Oxidative stress, characterized by an imbalance between reactive oxygen species and antioxidant defenses, contributes to various diseases. Natural products, particularly plant-derived compounds, offer promising therapeutic avenues due to their antioxidant potential. This study investigates the antioxidant properties of wild Sumatran turmeric (Curcuma sumatrana), an endemic Zingiberaceae species from Sumatra, through in silico computational analyses of its rhizome’s bioactive compounds. Twenty-two compounds were evaluated for drug-likeness using Lipinski’s Rule of Five, revealing 21 compounds (95%) as orally bioavailable. Predictive bioactivity via PASS Online identified six compounds with moderate antioxidant activity (Pa >0.3). Molecular docking against antioxidant enzymes (GPx, SOD, CAT) and the Keap1-Nrf2 complex demonstrated significant binding affinities. Notably, 9,10-Epoxy-12-octadecenoate exhibited superior binding to SOD (-5.75 kcal/mol), GPx (-6.42 kcal/mol), and Keap1-Nrf2 (-8.39 kcal/mol), outperforming native ligands. Abietic acid and N-Octylgallate also showed strong interactions with Keap1-Nrf2, suggesting activation of antioxidant response pathways.

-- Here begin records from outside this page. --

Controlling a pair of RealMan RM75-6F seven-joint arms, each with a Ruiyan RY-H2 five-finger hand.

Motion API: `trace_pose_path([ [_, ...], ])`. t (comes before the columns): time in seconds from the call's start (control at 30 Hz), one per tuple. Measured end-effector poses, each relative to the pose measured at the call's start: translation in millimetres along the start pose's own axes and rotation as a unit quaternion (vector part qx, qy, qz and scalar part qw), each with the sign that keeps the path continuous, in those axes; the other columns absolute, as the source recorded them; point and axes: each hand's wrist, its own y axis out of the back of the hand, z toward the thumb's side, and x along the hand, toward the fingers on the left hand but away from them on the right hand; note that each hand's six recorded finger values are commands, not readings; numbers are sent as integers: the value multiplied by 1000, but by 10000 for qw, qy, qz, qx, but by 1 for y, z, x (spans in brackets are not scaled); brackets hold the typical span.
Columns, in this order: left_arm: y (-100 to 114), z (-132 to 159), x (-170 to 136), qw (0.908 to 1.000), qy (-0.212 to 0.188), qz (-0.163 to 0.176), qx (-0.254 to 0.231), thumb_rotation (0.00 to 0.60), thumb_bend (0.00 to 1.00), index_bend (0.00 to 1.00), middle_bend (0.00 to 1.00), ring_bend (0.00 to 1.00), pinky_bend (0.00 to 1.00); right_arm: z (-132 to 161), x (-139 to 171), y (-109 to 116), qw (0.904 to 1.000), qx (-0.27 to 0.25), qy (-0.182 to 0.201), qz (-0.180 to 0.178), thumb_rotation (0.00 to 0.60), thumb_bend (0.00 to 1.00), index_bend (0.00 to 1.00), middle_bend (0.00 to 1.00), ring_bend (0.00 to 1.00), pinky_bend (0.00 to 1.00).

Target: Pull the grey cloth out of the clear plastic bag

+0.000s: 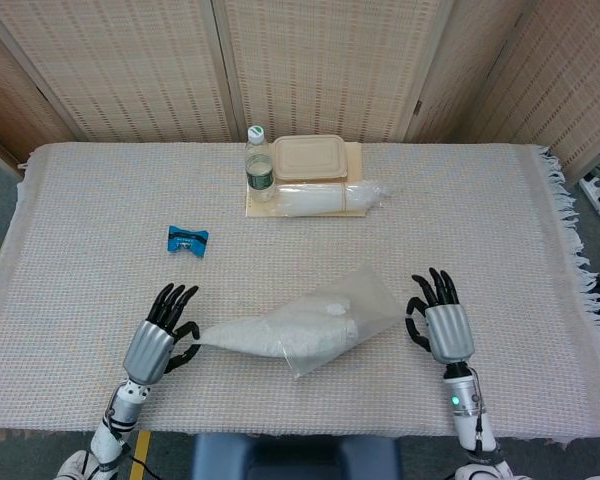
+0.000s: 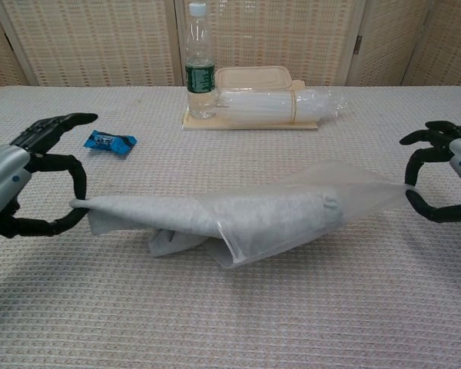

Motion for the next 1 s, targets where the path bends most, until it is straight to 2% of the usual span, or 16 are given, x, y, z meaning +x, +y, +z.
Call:
trace_pose_path([
  [0.2,40,-51,-4,9979,346,197,509,600,502,696,104,0,0,-41,-4,22,9987,322,-370,-155,600,507,656,172,0,0],
  [0.33,54,-74,-14,9961,686,205,514,600,495,679,102,0,0,-65,-2,31,9970,430,-614,-209,600,509,647,169,0,0],
  [0.4,50,-76,-18,9962,756,91,422,600,431,536,69,0,0,-73,0,32,9967,373,-694,-173,600,487,529,134,0,0],
  [0.47,42,-76,-21,9962,812,-120,297,600,252,216,13,0,0,-78,3,33,9968,338,-712,-94,600,398,272,67,0,0],
  [0.5,38,-74,-23,9960,834,-214,237,600,179,94,1,0,0,-79,5,34,9970,332,-700,-63,600,362,192,48,0,0],
  [0.53,35,-73,-24,9958,847,-292,173,600,145,38,0,0,0,-79,7,35,9971,331,-681,-37,600,298,78,19,0,0],
  [0.57,32,-69,-24,9956,852,-372,76,600,126,10,0,0,0,-78,10,37,9973,336,-646,-14,600,249,27,6,0,0],
  [0.67,27,-57,-25,9948,850,-528,-162,598,106,0,0,0,0,-74,18,47,9978,391,-533,-17,600,134,0,0,0,0],
  [0.73,27,-50,-26,9939,861,-632,-269,593,104,0,0,0,0,-71,24,56,9979,465,-455,-43,600,98,0,0,0,0],
  [0.87,34,-39,-31,9894,998,-1001,-322,593,104,11,0,0,0,-65,44,82,9959,829,-355,-74,600,92,0,0,0,0],
  [1.0,53,-34,-41,9809,1307,-1440,-58,594,114,66,0,0,0,-64,67,105,9924,1151,-423,27,600,92,0,0,0,0],
])
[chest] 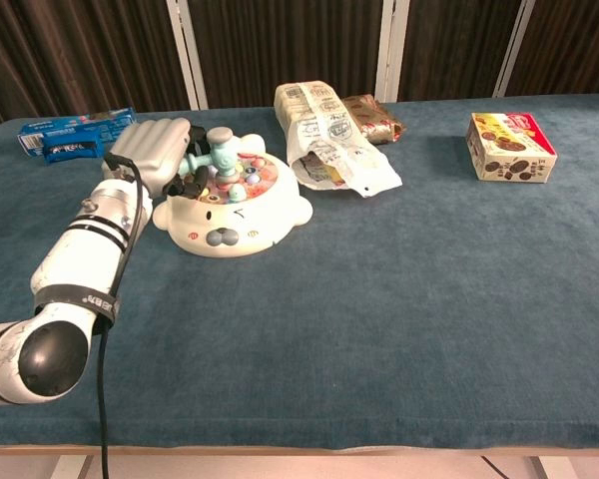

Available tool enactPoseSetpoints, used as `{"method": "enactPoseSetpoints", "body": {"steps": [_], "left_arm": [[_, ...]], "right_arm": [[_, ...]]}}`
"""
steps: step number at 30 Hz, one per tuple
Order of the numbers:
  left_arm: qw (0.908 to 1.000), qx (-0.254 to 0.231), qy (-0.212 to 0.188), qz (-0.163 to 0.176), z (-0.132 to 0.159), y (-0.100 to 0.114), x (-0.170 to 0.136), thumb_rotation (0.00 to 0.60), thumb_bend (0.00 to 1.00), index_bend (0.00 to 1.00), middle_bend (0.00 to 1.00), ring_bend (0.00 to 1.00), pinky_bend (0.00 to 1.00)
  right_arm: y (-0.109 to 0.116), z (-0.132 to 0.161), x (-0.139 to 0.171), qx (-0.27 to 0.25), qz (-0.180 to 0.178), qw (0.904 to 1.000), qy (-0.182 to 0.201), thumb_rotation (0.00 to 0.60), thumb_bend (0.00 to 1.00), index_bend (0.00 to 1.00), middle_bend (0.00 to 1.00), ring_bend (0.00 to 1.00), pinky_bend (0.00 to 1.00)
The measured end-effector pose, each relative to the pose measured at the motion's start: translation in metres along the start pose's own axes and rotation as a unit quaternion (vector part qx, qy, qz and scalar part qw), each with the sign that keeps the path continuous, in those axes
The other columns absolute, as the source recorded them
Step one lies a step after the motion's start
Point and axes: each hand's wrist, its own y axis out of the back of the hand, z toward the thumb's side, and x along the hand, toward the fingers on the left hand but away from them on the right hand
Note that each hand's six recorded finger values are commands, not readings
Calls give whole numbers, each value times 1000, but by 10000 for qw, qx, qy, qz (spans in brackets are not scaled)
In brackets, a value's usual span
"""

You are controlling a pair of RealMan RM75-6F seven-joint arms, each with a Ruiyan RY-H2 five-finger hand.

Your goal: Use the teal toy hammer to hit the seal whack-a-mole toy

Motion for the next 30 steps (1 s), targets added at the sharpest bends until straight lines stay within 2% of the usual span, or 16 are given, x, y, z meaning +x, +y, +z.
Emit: {"method": "enactPoseSetpoints", "body": {"steps": [5, 12, 17, 24, 30], "left_arm": [[10000, -33, 37, 43, -2, 3, 2, 600, 829, 609, 757, 1000, 1000], [9990, -221, 127, 358, -8, 24, 13, 600, 828, 610, 756, 1000, 1000], [9989, -224, 173, 383, -13, 28, 16, 600, 830, 609, 756, 1000, 1000], [9989, -49, 432, 199, -31, 21, 22, 600, 829, 609, 756, 1000, 1000], [9987, -19, 501, 109, -35, 14, 22, 600, 828, 609, 756, 1000, 1000]], "right_arm": [[1, 0, 1, -14, -10, 10000, 12, 600, 299, 0, 0, 0, 0], [2, 0, 2, -20, -33, 10000, 16, 600, 299, 0, 0, 0, 0], [2, 0, 2, -26, -34, 10000, 18, 600, 299, 0, 0, 0, 0], [2, -1, 2, -26, -42, 10000, 9, 600, 299, 0, 0, 0, 0], [3, -2, 2, -33, -56, 10000, -5, 600, 299, 0, 0, 0, 0]]}}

The results highlight C. sumatrana’s potential to modulate enzymatic antioxidants and Nrf2 signalling. The findings underscore the species’ role as a source of bioactive compounds with drug-like properties, advocating further exploration of its phytochemicals for mitigating oxidative stress-related pathologies while highlighting C. sumatrana as a viable candidate for developing natural therapeutics targeting redox imbalance.